Spire Sports + Entertainment, which represents Askew and was among those who pushed the driver to see a doctor, noted Arrow McLaren SP did not reveal that Askew was suffering from a concussion in its Thursday announcement he would miss next week’s race.

“Oliver clearly demonstrated his talent until Lap 91 of the Indianapolis 500, and I hope this does not become another case study of why athletes do not tell their teams they are injured,” said agent Jeff Dickerson. “The reason they do that is because more often times than not they are replaced. In motorsports, there is always somebody to replace you, and whether it was Dale Jr. or Oliver Askew, there is always another driver available.

“I hope this is not a barrier to progress for other drivers — especially young drivers afraid of losing their job — to notify their teams they are hurt. I hope the team proves me wrong because the good news is, the kid has had a head injury for the past month and has still run 14th in IndyCar.”

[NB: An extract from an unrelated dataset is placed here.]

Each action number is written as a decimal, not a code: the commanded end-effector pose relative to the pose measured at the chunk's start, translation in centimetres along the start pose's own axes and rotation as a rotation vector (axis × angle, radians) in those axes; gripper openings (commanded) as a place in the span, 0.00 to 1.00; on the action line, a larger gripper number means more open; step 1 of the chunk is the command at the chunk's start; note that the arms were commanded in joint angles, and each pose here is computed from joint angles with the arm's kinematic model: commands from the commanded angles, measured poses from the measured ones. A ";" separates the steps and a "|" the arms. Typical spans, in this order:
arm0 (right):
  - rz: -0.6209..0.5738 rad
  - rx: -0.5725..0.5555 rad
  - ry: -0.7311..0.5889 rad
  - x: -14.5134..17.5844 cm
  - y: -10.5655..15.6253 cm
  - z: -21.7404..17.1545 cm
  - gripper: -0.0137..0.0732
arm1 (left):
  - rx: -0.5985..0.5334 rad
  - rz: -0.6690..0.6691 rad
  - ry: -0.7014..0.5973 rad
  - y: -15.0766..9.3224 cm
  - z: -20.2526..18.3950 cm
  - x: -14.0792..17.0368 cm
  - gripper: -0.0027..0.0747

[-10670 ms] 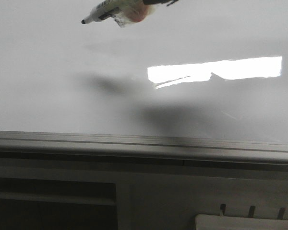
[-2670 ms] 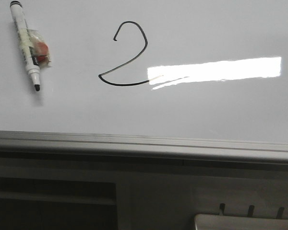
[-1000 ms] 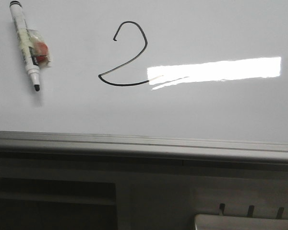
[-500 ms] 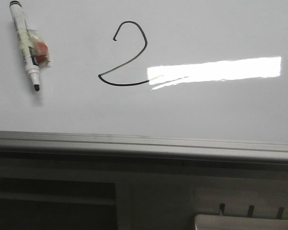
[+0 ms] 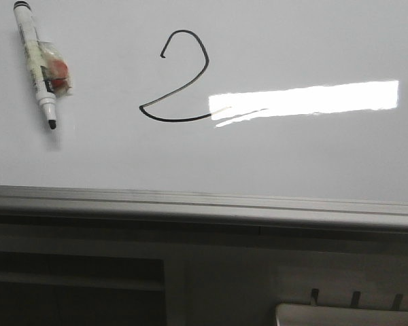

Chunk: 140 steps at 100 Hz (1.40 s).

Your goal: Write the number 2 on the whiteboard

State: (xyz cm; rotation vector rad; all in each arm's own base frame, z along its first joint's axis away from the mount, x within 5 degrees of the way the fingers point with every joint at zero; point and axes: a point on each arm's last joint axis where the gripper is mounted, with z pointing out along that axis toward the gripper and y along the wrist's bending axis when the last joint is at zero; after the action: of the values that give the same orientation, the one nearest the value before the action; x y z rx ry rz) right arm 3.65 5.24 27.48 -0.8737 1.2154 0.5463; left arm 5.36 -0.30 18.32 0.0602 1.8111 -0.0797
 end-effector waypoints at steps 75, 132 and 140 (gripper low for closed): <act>0.117 0.605 -0.074 5.2 -2.4 -1.2 0.09 | 0.008 0.000 -0.076 -0.1 -0.1 -0.3 0.01; 0.215 0.998 0.333 9.4 -2.2 -4.4 0.09 | 0.008 0.000 -0.076 -0.1 -0.1 -0.3 0.01; 0.268 0.986 0.427 10.3 -1.9 -4.6 0.09 | 0.008 0.000 -0.076 -0.1 -0.1 -0.3 0.01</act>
State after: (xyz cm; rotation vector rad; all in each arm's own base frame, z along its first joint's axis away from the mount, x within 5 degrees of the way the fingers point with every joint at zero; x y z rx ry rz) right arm 5.53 -0.37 18.79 0.0221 1.7180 -0.0806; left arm 5.36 -0.30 18.30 0.0604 1.8127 -0.0791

After finally seeking medical treatment, Askew said he was relieved to learn there was something wrong. He said doctors told him the injury has a “100% recovery rate” and he believes he will be able to race in the IndyCar season finale next month at St. Petersburg. He’s been rehabilitating with exercises and tasks that strain the brain such as deliberately going to grocery stores and the airport.

“Honestly, you know, if I had not gone to see medical professionals I would probably stay in the car,” Askew said. “But now after hearing what’s wrong and that it could get worse, God forbid I have another hit, I know I did the right thing. I think I can be an example for young drivers now in stepping up and saying something is wrong, I need to have this checked out.”